DATA PROVIDED
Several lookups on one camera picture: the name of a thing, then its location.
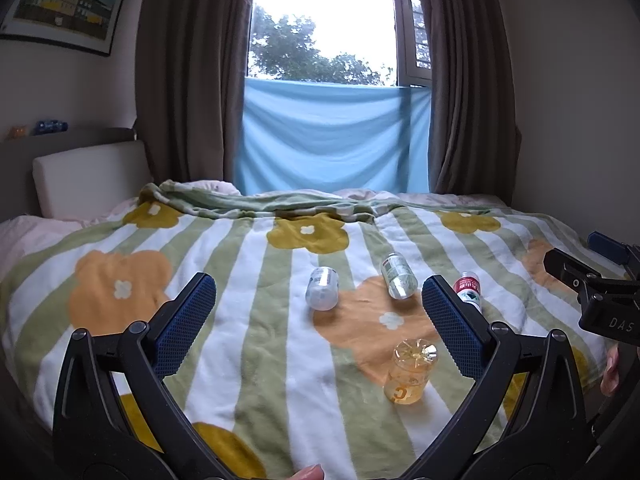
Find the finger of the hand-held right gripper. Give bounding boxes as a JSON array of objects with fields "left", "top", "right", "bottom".
[
  {"left": 543, "top": 247, "right": 603, "bottom": 307},
  {"left": 587, "top": 231, "right": 640, "bottom": 283}
]

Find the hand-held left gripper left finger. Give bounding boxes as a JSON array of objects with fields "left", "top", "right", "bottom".
[{"left": 52, "top": 272, "right": 236, "bottom": 480}]

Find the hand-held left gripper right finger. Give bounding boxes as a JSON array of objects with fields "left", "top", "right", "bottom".
[{"left": 400, "top": 275, "right": 597, "bottom": 480}]

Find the yellow liquid bottle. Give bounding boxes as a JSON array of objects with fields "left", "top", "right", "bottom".
[{"left": 384, "top": 338, "right": 440, "bottom": 405}]

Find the person's right hand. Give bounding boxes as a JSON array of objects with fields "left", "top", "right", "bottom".
[{"left": 599, "top": 344, "right": 624, "bottom": 397}]

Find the person's left hand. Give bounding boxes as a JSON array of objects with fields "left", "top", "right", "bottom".
[{"left": 285, "top": 463, "right": 327, "bottom": 480}]

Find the red label bottle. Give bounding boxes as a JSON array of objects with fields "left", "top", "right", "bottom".
[{"left": 452, "top": 272, "right": 484, "bottom": 314}]

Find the floral striped blanket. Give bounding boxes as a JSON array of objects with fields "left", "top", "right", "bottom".
[{"left": 0, "top": 180, "right": 632, "bottom": 480}]

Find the clear plastic bottle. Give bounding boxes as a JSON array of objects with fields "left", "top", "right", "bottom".
[{"left": 380, "top": 253, "right": 419, "bottom": 301}]

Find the white plastic bottle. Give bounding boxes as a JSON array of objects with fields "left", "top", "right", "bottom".
[{"left": 305, "top": 266, "right": 341, "bottom": 312}]

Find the white headboard cushion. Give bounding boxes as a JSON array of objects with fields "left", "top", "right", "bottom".
[{"left": 32, "top": 140, "right": 154, "bottom": 219}]

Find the grey headboard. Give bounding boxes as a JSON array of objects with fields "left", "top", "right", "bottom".
[{"left": 0, "top": 126, "right": 140, "bottom": 223}]

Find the brown curtain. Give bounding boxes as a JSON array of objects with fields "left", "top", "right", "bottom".
[
  {"left": 411, "top": 0, "right": 524, "bottom": 196},
  {"left": 134, "top": 0, "right": 262, "bottom": 187}
]

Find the light blue cloth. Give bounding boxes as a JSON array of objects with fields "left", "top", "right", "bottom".
[{"left": 232, "top": 77, "right": 434, "bottom": 197}]

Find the blue toy on headboard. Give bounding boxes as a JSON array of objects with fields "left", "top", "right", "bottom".
[{"left": 31, "top": 118, "right": 69, "bottom": 136}]

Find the window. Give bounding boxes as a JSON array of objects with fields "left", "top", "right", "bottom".
[{"left": 246, "top": 0, "right": 435, "bottom": 89}]

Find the framed wall picture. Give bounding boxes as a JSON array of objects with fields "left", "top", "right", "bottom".
[{"left": 0, "top": 0, "right": 132, "bottom": 57}]

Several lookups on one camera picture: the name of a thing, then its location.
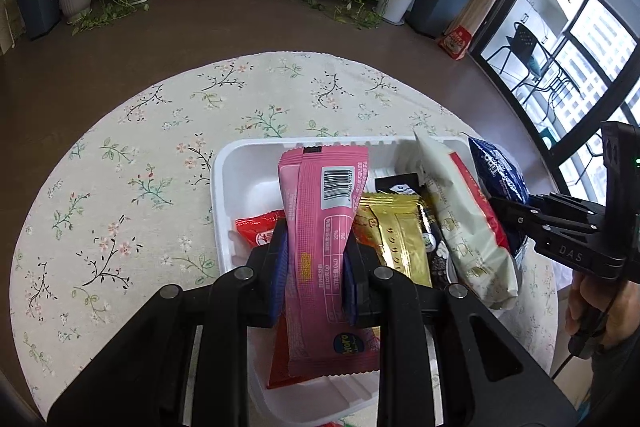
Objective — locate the floral tablecloth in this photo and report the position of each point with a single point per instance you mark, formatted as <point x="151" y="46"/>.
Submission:
<point x="150" y="132"/>

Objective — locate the cream red-striped snack packet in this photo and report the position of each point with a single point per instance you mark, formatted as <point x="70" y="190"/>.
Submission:
<point x="465" y="247"/>

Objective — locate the dark blue snack packet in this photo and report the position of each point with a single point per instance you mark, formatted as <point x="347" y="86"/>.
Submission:
<point x="500" y="172"/>

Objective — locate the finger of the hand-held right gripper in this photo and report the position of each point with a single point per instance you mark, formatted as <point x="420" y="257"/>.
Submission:
<point x="540" y="234"/>
<point x="520" y="211"/>

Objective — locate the black chair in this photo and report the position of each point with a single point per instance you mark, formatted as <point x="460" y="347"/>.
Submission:
<point x="525" y="42"/>

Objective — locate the gold snack packet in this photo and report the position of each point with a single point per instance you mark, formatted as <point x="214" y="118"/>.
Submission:
<point x="400" y="237"/>

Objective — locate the teal chair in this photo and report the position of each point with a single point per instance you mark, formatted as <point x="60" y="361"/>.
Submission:
<point x="542" y="67"/>

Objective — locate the pink snack packet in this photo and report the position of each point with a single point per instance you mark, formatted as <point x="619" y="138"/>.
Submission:
<point x="320" y="217"/>

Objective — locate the black snack packet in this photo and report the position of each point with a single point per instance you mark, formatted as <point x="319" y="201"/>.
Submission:
<point x="395" y="186"/>

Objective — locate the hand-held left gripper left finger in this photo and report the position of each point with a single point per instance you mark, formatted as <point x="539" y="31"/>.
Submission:
<point x="280" y="272"/>

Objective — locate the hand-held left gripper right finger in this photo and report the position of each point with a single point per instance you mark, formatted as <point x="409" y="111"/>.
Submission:
<point x="350" y="287"/>

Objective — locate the white plastic tray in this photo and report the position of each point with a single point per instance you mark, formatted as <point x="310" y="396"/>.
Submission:
<point x="245" y="177"/>

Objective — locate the person's right forearm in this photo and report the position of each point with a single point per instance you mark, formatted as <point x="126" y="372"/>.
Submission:
<point x="617" y="387"/>

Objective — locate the red printed box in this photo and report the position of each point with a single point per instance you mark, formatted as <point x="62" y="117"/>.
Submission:
<point x="456" y="43"/>

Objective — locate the person's right hand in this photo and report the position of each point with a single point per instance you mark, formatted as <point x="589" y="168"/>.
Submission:
<point x="580" y="302"/>

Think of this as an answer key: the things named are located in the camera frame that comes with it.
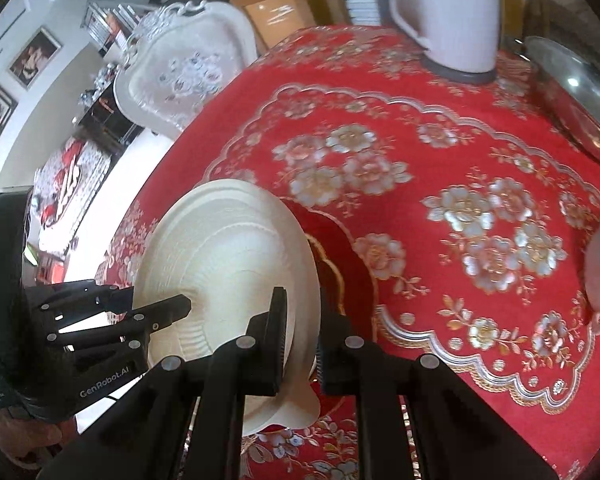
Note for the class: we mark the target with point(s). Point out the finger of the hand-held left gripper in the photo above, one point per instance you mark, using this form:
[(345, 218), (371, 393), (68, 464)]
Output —
[(160, 315), (90, 295)]

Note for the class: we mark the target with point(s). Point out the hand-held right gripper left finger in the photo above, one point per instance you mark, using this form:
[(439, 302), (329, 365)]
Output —
[(279, 340)]

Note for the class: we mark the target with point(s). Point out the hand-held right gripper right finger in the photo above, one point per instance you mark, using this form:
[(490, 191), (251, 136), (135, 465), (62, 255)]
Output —
[(337, 365)]

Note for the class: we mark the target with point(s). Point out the red glass plate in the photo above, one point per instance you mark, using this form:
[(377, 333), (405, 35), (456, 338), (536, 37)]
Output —
[(361, 285)]

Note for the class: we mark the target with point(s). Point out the cream ribbed plate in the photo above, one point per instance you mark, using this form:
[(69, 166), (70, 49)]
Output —
[(220, 250)]

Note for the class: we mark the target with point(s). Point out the person's left hand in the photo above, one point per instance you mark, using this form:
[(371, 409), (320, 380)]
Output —
[(25, 440)]

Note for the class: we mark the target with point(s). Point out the red patterned cloth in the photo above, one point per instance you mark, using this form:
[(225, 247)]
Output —
[(72, 185)]

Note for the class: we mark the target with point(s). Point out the red floral tablecloth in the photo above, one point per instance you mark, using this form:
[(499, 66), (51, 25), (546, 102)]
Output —
[(455, 270)]

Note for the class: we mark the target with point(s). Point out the black cabinet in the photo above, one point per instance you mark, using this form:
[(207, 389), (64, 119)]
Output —
[(105, 117)]

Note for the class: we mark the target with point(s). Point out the white ornate chair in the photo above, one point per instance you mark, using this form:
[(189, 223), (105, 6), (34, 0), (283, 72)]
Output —
[(190, 75)]

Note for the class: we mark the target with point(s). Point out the glass pot lid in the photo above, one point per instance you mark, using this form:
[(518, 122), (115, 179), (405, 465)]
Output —
[(570, 90)]

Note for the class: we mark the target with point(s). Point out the white electric kettle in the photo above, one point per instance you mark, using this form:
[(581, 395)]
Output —
[(445, 15)]

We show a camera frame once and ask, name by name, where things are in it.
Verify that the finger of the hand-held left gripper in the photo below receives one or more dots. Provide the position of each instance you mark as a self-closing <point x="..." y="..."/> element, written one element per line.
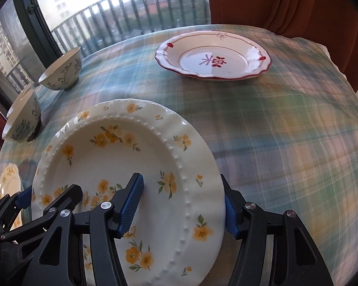
<point x="71" y="195"/>
<point x="25" y="197"/>

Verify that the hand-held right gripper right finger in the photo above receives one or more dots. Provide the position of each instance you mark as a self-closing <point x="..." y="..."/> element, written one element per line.
<point x="231" y="216"/>

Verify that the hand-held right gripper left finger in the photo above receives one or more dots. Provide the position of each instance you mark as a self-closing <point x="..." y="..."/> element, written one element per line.
<point x="131" y="207"/>

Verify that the beaded yellow floral plate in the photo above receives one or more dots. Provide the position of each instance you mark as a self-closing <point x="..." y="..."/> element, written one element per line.
<point x="107" y="161"/>

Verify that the cream floral bowl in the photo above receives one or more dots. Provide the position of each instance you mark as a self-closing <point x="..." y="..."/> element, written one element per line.
<point x="64" y="71"/>
<point x="24" y="125"/>

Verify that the white red-rimmed plate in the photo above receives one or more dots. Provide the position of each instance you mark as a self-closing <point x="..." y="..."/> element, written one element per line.
<point x="197" y="62"/>

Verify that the plaid tablecloth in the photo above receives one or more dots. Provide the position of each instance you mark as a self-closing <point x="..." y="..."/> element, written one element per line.
<point x="286" y="140"/>

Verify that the apartment building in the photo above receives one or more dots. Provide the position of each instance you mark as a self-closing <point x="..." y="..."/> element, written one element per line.
<point x="3" y="44"/>

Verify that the black window latch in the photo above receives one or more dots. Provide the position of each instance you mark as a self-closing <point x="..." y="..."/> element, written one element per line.
<point x="31" y="9"/>

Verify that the balcony railing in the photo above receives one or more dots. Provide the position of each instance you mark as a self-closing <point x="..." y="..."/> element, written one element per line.
<point x="91" y="6"/>

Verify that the dark window frame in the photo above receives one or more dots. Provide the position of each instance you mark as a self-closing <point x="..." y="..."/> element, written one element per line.
<point x="32" y="26"/>

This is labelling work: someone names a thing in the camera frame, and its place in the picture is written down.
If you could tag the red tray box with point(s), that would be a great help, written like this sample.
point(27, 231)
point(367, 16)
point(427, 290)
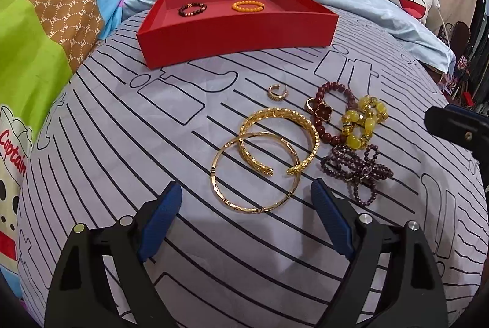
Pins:
point(229, 38)

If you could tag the thin gold bangle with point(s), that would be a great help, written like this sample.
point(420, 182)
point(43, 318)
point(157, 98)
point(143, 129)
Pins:
point(214, 179)

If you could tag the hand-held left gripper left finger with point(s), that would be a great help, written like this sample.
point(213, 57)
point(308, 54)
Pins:
point(160, 221)

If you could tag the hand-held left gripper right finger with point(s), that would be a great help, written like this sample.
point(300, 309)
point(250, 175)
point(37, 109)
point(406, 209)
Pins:
point(332, 221)

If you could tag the gold hoop earring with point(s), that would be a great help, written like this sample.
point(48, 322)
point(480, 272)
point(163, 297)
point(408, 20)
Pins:
point(272, 94)

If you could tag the textured gold cuff bangle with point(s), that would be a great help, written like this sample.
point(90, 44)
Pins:
point(315, 139)

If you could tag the grey striped bedsheet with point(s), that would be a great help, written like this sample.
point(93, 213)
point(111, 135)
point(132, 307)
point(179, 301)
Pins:
point(229, 274)

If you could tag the cartoon monkey blanket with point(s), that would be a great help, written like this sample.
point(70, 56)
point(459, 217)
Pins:
point(57, 7)

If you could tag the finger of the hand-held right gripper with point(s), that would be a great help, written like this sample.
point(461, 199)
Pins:
point(454, 125)

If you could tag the dark metal frame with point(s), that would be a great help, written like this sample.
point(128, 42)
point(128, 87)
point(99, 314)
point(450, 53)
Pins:
point(458, 38)

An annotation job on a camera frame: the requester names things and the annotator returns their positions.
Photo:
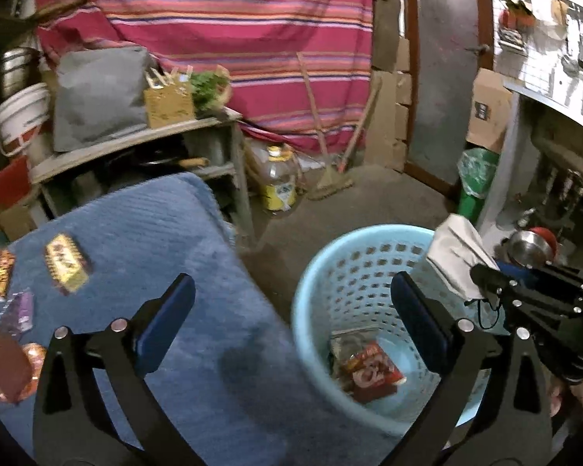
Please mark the light blue plastic basket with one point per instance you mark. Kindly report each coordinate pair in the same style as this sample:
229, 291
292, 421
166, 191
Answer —
330, 272

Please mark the red snack wrapper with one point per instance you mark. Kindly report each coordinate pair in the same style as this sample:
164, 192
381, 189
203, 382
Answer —
374, 374

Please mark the blue knitted blanket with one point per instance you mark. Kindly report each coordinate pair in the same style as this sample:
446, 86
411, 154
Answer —
175, 252

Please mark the round orange wrapper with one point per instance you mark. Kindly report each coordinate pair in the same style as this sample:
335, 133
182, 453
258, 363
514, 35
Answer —
36, 357

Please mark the black pan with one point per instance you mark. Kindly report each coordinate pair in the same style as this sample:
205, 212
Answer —
160, 160

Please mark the green lined bin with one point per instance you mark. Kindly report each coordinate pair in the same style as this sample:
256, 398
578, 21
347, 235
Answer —
473, 189

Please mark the orange yellow snack wrapper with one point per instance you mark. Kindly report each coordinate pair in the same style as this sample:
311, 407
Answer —
1, 274

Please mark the plastic bottle with yellow label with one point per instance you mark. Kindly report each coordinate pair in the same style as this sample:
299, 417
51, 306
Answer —
278, 179

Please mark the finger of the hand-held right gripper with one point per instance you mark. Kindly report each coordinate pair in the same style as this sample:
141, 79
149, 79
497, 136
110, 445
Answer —
544, 296

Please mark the gold snack wrapper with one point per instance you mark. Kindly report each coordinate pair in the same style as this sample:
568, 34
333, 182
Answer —
67, 263

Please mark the red bowl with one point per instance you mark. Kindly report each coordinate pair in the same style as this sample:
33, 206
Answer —
548, 235

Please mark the grey metal door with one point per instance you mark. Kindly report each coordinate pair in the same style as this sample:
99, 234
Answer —
442, 82

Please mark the steel cooking pot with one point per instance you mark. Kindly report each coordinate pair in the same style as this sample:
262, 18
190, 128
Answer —
12, 70

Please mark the white cloth bag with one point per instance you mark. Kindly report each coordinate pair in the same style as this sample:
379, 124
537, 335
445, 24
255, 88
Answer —
456, 252

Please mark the yellow woven box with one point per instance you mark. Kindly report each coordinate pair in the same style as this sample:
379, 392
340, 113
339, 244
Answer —
167, 104

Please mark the dark brown snack wrapper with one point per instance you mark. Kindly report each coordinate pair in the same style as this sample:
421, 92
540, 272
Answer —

WHAT THE TASK REQUIRES
Note how many lines in the material contain the string "metal", and give that number alone.

EXPECTED OUTPUT
2